Catastrophically heterogenous memory consumption in large GS run

Total energy, geometry optimization, DFT+U, spin....

Moderator: bguster

Locked
jbde
Posts: 3
Joined: Mon Jun 22, 2020 6:54 pm

Catastrophically heterogenous memory consumption in large GS run

Post by jbde » Fri Aug 14, 2020 5:41 pm

I'm experiencing what feels like strange behaviour with a GS run, and before I file a bug report, I thought I would check here to see if the problem is just me doing something dumb. ;)

I've attached a sample set of input files (.in, .out, .log files) for a GS run I'm trying to calculate. The pseudopotentials are standard JTH PAW ones -- I can't attach them to this post, for some reason. The planewave cutoff is high, and as I increase the size of the k-point mesh, it gets way too large for a single process or even a single node, so it makes sense to distribute everything across a moderate number of processes using MPI.

However, as I increase the number of MPI processes, I notice that past a certain number, the per-process memory load becomes HIGHLY and increasingly heterogeneous.

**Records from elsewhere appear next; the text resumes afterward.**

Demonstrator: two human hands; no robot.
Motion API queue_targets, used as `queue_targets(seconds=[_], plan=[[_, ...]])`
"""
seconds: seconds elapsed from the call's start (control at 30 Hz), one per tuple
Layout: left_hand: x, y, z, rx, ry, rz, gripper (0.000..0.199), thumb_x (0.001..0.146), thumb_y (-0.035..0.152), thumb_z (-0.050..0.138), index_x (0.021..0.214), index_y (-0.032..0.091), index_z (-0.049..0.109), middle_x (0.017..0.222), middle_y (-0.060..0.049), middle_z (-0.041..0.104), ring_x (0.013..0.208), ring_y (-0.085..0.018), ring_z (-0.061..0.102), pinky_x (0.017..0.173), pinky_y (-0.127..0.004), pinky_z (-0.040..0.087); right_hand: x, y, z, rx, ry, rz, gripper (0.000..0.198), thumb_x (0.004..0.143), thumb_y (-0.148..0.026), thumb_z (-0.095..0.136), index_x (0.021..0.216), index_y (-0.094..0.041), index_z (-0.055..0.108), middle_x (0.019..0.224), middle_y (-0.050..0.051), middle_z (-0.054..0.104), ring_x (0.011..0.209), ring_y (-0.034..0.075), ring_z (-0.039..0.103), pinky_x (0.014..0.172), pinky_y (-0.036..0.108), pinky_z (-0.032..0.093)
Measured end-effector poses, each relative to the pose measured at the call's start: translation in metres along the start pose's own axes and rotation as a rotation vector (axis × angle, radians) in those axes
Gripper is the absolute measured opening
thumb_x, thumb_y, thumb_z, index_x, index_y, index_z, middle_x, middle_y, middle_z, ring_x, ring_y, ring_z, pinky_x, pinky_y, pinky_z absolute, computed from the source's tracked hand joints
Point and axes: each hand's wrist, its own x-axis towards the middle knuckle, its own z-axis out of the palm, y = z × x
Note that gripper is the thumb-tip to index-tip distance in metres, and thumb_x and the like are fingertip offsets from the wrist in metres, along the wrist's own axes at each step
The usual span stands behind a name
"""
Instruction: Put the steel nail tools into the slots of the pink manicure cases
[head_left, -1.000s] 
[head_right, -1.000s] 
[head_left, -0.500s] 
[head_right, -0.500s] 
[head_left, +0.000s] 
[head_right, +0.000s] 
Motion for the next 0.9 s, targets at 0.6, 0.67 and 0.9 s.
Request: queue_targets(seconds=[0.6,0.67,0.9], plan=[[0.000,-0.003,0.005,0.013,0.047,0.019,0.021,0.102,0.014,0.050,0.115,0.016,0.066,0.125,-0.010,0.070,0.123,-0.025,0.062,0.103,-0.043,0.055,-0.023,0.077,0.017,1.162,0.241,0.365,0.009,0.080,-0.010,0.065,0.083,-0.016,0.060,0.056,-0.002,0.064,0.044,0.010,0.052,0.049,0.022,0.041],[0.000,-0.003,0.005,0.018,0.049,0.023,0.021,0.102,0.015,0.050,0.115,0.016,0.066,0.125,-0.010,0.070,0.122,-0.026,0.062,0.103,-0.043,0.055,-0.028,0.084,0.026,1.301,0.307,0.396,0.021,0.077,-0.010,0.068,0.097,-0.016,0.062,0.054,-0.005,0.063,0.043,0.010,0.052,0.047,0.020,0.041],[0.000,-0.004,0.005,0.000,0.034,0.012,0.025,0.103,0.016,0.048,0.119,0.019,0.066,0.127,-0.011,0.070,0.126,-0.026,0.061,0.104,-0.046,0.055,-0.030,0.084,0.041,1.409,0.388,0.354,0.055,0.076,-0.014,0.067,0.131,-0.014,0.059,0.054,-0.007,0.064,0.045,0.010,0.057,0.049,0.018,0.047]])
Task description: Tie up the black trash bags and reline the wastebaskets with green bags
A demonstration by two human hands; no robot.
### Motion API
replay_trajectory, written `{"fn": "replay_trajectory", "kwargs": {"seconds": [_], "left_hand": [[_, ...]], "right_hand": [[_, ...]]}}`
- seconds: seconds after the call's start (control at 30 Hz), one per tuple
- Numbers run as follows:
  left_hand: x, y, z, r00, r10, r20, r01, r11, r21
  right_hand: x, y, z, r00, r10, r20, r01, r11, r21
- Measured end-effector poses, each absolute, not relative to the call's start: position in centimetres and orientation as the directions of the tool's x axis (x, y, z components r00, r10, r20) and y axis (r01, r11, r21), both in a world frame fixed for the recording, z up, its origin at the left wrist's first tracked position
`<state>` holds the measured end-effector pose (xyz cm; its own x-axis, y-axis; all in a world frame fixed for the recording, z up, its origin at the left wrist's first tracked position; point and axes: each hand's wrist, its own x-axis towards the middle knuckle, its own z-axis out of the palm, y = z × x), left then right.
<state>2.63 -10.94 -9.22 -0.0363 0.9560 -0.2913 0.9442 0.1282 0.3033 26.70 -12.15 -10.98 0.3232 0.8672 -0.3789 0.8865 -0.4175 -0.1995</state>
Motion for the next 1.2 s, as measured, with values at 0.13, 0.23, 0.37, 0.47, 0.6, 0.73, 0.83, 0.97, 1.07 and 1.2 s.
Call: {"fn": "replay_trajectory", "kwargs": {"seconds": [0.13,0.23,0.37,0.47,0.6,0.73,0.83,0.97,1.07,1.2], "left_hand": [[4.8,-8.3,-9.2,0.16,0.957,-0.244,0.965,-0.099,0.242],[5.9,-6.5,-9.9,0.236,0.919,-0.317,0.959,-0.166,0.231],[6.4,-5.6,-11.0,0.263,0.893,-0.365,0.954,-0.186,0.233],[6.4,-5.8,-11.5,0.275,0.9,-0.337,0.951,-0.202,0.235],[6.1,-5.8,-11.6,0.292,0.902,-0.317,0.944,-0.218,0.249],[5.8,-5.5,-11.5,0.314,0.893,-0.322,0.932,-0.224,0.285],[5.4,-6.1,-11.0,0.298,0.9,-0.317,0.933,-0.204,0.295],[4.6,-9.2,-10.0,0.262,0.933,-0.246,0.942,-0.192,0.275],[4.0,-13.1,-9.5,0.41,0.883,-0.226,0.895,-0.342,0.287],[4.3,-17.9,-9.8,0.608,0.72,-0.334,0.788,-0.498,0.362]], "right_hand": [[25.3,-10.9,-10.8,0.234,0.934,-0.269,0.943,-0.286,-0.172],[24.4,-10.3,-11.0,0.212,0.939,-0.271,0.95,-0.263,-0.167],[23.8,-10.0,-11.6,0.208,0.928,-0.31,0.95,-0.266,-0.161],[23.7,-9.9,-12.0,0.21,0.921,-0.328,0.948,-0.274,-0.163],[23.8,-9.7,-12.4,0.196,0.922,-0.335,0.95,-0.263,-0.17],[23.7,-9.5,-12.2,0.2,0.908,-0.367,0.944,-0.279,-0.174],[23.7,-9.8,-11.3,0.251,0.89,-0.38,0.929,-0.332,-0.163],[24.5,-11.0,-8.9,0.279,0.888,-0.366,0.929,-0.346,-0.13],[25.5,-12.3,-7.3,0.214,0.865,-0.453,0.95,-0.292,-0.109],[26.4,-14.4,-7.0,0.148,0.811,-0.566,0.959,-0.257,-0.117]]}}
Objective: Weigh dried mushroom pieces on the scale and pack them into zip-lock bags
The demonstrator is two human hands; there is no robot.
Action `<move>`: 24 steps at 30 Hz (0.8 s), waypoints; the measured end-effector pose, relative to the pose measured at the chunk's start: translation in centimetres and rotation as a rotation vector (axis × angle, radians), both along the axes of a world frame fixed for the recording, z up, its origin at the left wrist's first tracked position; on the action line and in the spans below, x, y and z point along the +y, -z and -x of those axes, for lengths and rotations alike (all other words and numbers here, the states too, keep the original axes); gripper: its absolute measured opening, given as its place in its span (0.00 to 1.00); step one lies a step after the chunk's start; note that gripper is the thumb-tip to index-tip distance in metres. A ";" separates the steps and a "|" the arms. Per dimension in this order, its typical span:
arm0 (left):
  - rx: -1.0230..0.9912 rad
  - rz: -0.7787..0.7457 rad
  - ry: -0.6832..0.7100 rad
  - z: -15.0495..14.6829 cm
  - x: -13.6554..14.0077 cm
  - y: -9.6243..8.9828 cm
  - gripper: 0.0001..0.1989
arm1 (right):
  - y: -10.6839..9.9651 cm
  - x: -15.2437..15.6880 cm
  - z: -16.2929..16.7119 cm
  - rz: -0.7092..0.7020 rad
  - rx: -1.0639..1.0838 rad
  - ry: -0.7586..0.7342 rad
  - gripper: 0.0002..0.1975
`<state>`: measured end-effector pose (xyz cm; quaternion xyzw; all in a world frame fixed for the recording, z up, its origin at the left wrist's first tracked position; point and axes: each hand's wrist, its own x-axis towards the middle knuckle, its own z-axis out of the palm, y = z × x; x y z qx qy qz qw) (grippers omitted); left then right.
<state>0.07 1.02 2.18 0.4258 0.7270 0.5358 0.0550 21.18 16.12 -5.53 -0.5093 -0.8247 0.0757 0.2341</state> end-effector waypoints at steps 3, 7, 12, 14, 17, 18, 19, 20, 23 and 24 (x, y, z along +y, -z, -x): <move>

For the case I've attached (96 MPI processes), you can see that the preamble for the log claims that each process should use about 2400MB of memory. My experience is that these estimates are sometimes hilariously wrong, but in this particular case MOST of the processes do show memory pressure around about that figure. However, a single one of the higher-ranked processes -- not the master -- shows consistent memory consumption of 30.2GB(!).

The nodes I'm working with have 32 cores and 192GB RAM each, so I can work around this up to a point by undersubscribing nodes. (Although that's not exactly an efficient use of resources!) However, there comes a point (about 30 x 30 x 30 k-points, from memory) where this one single aberrant process gets so large that it can't fit on a node, so the job becomes absolutely impossible to run, regardless of the overall number of processes or total available distributed memory that I throw at it.

This is all being done with KGB parallelisation and "autoparal 1". It looks like the autoparal heuristics simply allocate all available processors to k-points, which makes sense, so my first thought was that perhaps the FFT grid (or the fine FFT grid for PAW) is sitting on a single process and consuming all that memory. But that doesn't make sense -- the log reports the total number of fine grid points at 2278125, and there's no obvious way I can multiply that by 8-byte doubles and get 30GB.

I've tried this with ABINIT versions 8.10.3 and 9.0.4, compiled with (various combinations of) Intel and GCC compilers, using Intel MPI and OpenMPI, with varying levels of optimisation (from "safe" up to "aggressive") and this happens consistently. The only constant in the configuration except for the ABINIT code itself is the use of MKL for linear algebra and for FFT, so perhaps that's a reason...?

Please note that I'm not really looking for a critique of the sensibility of the job settings (E_cut, number of k-points, etc.) -- although I would be interested if there are any comments! :) Mostly, I just want to know if I'm making an obvious mistake re: parallelisation settings...
Attachments
bug.out
(53.79 KiB) Downloaded 187 times
bug.log
(67.98 KiB) Downloaded 189 times
bug.in
(570 Bytes) Downloaded 200 times

Locked